00:18:08.820 There's no middle ground here between, do we kill 850,000 babies a year or do we not kill? I guess
00:18:15.120 the middle ground is we kill 400,000 babies a year, but that's not much of a middle ground. You know,
00:18:19.660 King Solomon talked about this too. Uh, so, uh, you know, which side are you going to be on? If you
00:18:26.240 throw your hands up in the air, you, you've made a decision. If you just sort of allow this sort of
00:18:31.540 thing to happen without any pushback at all, you, you have absolutely made, made a decision. Can I
00:18:37.200 ask for, well, I want to ask two things before I let you go. One, and I asked you this a little bit
00:18:43.300 earlier, but we got off track. How did you learn to climb? I mean, how did you start? How, you know,
00:18:47.460 you're a pretty young man right now. When did this start? Yeah, this started in high school. I grew up in
00:18:53.060 Michigan hunting and fishing and, you know, I was outside every day and then, uh, my dad,
00:18:58.760 he was a carpenter and it just got hard on his body doing construction. So we moved to LA and
00:19:05.040 California, the hunting's just so much different than Michigan. So I needed something else outdoorsy
00:19:12.300 to do. So, uh, my dad, he, he bought me a rope, some quick draws and a harness, and I learned how to
00:19:18.700 rock climb off of YouTube. And we would go out on the weekends, maybe once a month, uh, and go rock
00:19:24.000 climbing. But when I graduated high school, I actually skipped my graduation and I moved to
00:19:28.600 Yosemite. And that was where, you know, Yosemite Valley is just the gauntlet. It is the mecca of rock
00:19:34.440 climbing. So that's where I really got my feet wet. And, uh, you know, it's so crazy. I never thought
00:19:40.980 I'd be climbing skyscrapers. Uh, or like the other day, someone approached me and they want to make a
00:19:46.700 comic book out of me. And I'm like, I never in my life did I ever think I would have my own comic
00:19:51.520 book, but here I am. And I'm so grateful that everyone is supporting me and, and, uh, you know,
00:19:57.500 donating money to let them live.org. I think it's just absolutely fabulous. A total inspiration.

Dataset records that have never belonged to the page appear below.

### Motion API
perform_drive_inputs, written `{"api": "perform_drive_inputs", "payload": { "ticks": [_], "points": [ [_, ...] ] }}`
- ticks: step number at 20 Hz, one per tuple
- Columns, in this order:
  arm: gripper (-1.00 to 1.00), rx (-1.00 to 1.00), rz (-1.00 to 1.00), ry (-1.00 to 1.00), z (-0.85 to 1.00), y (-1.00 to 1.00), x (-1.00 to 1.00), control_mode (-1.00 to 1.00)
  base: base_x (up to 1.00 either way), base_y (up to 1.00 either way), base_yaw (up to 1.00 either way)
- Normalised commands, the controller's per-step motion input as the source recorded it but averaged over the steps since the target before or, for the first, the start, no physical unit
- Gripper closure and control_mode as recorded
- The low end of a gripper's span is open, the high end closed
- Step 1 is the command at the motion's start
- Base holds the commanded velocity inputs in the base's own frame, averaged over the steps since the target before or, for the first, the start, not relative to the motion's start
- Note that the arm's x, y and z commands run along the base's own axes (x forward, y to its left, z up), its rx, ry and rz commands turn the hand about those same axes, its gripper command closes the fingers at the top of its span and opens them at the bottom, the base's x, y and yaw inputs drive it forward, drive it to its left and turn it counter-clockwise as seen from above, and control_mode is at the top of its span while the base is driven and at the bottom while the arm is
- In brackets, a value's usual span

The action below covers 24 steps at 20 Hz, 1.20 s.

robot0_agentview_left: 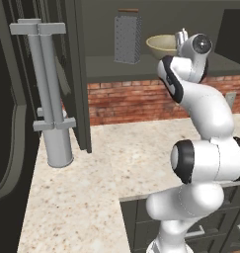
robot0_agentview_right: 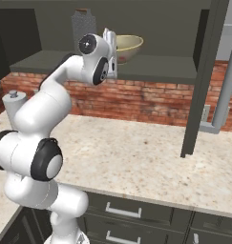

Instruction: Pick the mug and place it in the sink. Pick the bowl and place it in the open cabinet and then close the cabinet.

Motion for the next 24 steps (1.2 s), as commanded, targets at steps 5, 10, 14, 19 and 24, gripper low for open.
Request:
{"api": "perform_drive_inputs", "payload": {
  "ticks": [5,10,14,19,24],
  "points": [
    [-1.00,0.00,0.00,-0.07,0.10,0.00,-0.16,-1.00,0.00,0.00,0.00],
    [-1.00,0.00,0.00,0.02,0.01,0.00,-0.80,-1.00,0.00,0.00,0.00],
    [-1.00,0.00,0.00,0.04,0.46,0.00,-0.89,-1.00,0.00,0.00,0.00],
    [-1.00,0.00,0.00,0.15,0.46,0.00,-0.85,-1.00,0.00,0.00,0.00],
    [-1.00,0.00,0.00,0.22,0.12,0.00,-0.98,-1.00,0.00,0.00,0.00]
  ]
}}
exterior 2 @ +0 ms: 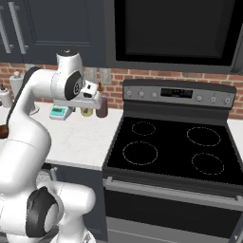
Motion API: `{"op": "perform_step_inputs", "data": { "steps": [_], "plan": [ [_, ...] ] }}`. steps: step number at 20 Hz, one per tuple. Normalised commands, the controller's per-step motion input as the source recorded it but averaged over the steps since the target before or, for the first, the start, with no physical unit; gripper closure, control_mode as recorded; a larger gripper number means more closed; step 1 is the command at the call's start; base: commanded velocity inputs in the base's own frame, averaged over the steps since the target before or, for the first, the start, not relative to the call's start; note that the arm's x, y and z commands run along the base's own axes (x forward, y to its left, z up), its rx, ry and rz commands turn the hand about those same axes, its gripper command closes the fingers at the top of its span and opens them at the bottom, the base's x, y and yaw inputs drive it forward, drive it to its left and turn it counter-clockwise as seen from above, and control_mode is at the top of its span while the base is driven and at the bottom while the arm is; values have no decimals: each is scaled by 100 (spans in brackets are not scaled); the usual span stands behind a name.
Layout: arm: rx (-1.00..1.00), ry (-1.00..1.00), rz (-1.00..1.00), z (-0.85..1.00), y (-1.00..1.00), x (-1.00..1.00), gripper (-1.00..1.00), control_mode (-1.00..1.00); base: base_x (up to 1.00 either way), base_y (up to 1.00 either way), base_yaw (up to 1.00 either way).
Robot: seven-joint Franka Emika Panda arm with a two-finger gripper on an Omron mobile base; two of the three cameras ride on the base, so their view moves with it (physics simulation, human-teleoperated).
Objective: Pick up the cup and bowl from the counter, place them in the dishwasher, and close the dishwasher door.
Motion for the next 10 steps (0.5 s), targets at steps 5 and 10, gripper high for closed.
{"op": "perform_step_inputs", "data": {
  "steps": [5,10],
  "plan": [
    [0,0,-2,-6,-9,-48,-100,-100,0,0,0],
    [0,1,-6,-41,-29,-96,-100,-100,0,0,0]
  ]
}}
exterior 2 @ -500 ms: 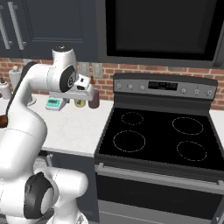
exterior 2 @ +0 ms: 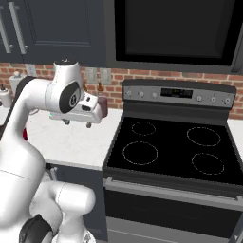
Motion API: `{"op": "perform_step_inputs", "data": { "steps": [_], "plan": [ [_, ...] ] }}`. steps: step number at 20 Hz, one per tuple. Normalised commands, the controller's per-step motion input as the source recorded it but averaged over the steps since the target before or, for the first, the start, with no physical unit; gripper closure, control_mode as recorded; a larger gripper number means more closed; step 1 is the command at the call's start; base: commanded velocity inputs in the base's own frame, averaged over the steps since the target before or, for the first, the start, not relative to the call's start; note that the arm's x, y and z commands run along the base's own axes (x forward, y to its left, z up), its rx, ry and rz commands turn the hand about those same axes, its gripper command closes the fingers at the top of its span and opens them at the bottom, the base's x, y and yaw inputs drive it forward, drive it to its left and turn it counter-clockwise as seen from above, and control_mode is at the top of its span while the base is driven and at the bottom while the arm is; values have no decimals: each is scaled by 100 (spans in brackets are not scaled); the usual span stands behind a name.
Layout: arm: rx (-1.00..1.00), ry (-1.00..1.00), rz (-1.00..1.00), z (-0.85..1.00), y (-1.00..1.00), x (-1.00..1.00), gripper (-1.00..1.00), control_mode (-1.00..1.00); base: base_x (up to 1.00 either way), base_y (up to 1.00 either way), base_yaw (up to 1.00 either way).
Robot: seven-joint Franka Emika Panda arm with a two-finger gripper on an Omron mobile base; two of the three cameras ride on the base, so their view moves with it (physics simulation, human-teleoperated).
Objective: Pick up the cup and bowl from the counter, place them in the dishwasher, and close the dishwasher door.
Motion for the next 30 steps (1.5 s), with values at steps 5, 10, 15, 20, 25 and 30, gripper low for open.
{"op": "perform_step_inputs", "data": {
  "steps": [5,10,15,20,25,30],
  "plan": [
    [0,4,-4,-40,-2,-63,-100,-100,0,0,0],
    [0,4,-1,-16,0,-29,-100,-100,0,0,0],
    [0,4,0,-9,0,-10,-100,-100,0,0,0],
    [0,1,0,-2,0,8,-100,-100,0,0,0],
    [0,7,11,-6,0,-4,-100,-100,0,0,0],
    [0,1,26,-6,0,-32,-100,-100,0,0,0]
  ]
}}
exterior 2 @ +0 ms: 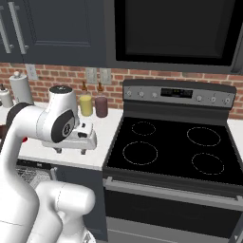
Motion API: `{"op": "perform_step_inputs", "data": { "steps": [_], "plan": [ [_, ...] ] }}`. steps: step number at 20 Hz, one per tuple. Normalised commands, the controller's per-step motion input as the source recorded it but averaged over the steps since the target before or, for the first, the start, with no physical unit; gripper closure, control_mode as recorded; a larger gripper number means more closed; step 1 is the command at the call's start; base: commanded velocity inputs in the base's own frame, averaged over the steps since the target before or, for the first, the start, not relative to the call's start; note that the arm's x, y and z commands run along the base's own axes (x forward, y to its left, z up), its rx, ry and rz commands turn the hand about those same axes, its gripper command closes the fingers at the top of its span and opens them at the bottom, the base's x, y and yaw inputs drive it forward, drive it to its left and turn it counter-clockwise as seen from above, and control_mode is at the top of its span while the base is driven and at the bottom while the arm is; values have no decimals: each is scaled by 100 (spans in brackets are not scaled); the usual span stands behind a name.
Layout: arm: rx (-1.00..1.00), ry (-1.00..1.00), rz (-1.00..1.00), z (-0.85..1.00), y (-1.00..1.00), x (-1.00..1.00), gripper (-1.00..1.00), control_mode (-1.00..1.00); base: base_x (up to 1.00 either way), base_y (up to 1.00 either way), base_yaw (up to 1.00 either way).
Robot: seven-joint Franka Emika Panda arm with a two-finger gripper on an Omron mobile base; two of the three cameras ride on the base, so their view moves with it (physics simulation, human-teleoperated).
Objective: Pick up the cup and bowl from the counter, place them in the dishwasher, and close the dishwasher door.
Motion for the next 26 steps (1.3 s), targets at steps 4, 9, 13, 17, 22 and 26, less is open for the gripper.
{"op": "perform_step_inputs", "data": {
  "steps": [4,9,13,17,22,26],
  "plan": [
    [0,0,22,-2,0,-22,-100,-100,0,0,0],
    [0,2,4,0,0,4,-100,-100,0,0,0],
    [0,6,0,0,0,13,-100,-100,0,0,0],
    [0,1,2,0,0,8,-100,-100,0,0,0],
    [0,0,1,0,0,0,-100,-100,0,0,0],
    [0,0,1,0,0,-3,-100,-100,0,0,0]
  ]
}}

00:20:03.960 Everybody should go check out, let them live.org. Everybody should keep up with Mason's work,
00:20:09.000 obviously. And I want the comic book. When can I go buy this comic book?
00:20:13.380 You know, it's a work in progress. It's, it's a hard thing to make a comic book about abortion.
00:20:19.800 So we're trying to work out a way to do it. We're, we're maybe going for a Johnny the Walrus
00:20:25.980 kind of angle, you know, like, like make it about abortion, but not.
00:20:30.920 Yeah. With a lighter touch. But I, I agree that it is tough. It is tough to make a cartoon or, or a,
00:20:38.020 a comic book about it. But listen, you've done harder things. Okay. You've climbed a thousand foot
00:20:42.920 building. All right. So, so, uh, I, I have no doubt that it will happen. Mason, incredible work,
00:20:48.100 really keep it up. Just so inspirational and everybody go keep up with Mason Deschamps,
00:20:54.400 the pro-life Spider-Man. Thank you, Michael.